▶ **YOUR OBJECTIVE**
The lines to transcribe begin with the one containing "right robot hand, that would be much appreciated." and end with the last line below; reproduce them exactly, without the pictures.

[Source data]

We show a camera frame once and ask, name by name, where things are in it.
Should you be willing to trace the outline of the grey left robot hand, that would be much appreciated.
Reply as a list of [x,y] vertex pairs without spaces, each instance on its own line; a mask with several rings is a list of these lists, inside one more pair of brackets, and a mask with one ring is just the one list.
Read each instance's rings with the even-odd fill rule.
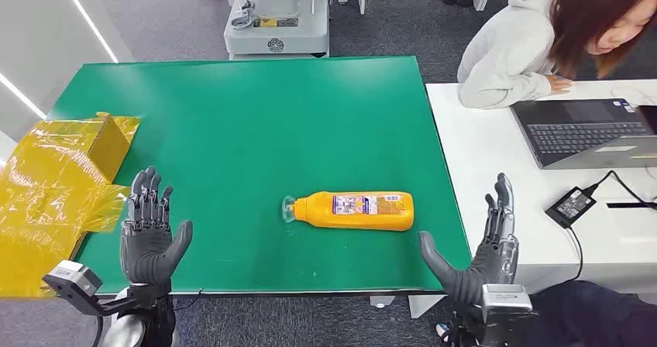
[[120,225],[120,264],[132,285],[169,285],[193,237],[193,222],[184,220],[172,232],[171,186],[160,189],[153,166],[137,173]]

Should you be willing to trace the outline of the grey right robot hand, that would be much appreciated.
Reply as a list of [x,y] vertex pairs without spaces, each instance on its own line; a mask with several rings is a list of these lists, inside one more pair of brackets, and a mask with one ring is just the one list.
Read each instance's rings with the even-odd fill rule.
[[488,204],[487,219],[482,241],[470,265],[464,270],[452,267],[438,253],[433,236],[419,232],[421,257],[442,285],[445,293],[464,304],[481,305],[483,286],[486,284],[512,284],[518,257],[519,240],[514,234],[514,192],[505,173],[497,175],[494,184],[497,196],[485,195]]

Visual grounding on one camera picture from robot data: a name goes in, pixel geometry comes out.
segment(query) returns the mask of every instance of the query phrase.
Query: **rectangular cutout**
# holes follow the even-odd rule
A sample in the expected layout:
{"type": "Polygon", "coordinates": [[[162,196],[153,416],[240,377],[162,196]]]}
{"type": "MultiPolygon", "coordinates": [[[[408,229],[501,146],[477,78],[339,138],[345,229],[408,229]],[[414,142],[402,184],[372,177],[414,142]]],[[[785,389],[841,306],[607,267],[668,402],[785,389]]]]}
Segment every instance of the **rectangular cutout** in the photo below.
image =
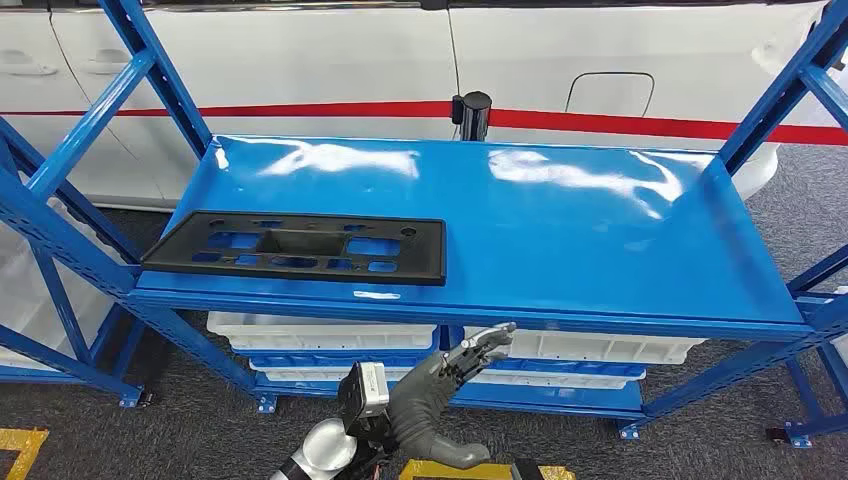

▶ **PROBLEM SOLUTION**
Should you be willing to trace the outline of the grey right robot hand, that would be much appreciated.
Reply as a list of [x,y] vertex pairs without spaces, each instance on its own line; a mask with several rings is a list of these lists, inside one more pair of brackets, and a mask with one ring is just the one list.
Read each instance's rings with the even-odd fill rule.
[[488,204],[487,219],[482,241],[470,265],[464,270],[452,267],[438,253],[433,236],[419,232],[421,257],[442,285],[445,293],[464,304],[481,305],[483,286],[486,284],[512,284],[518,257],[519,240],[514,234],[514,192],[505,173],[497,175],[494,184],[497,196],[485,195]]

Visual grounding on one camera picture from robot data: a name goes in, pixel geometry comes out.
segment(query) returns the mask of every instance of the query phrase.
Query: **rectangular cutout**
# holes follow the even-odd rule
A sample in the expected layout:
{"type": "Polygon", "coordinates": [[[162,196],[153,416],[240,377],[162,196]]]}
{"type": "MultiPolygon", "coordinates": [[[[408,229],[501,146],[477,78],[339,138],[345,229],[408,229]],[[414,142],[402,184],[372,177],[414,142]]],[[[785,389],[841,306],[607,267],[668,402],[785,389]]]]}
Segment every instance of the **rectangular cutout** in the photo below.
image =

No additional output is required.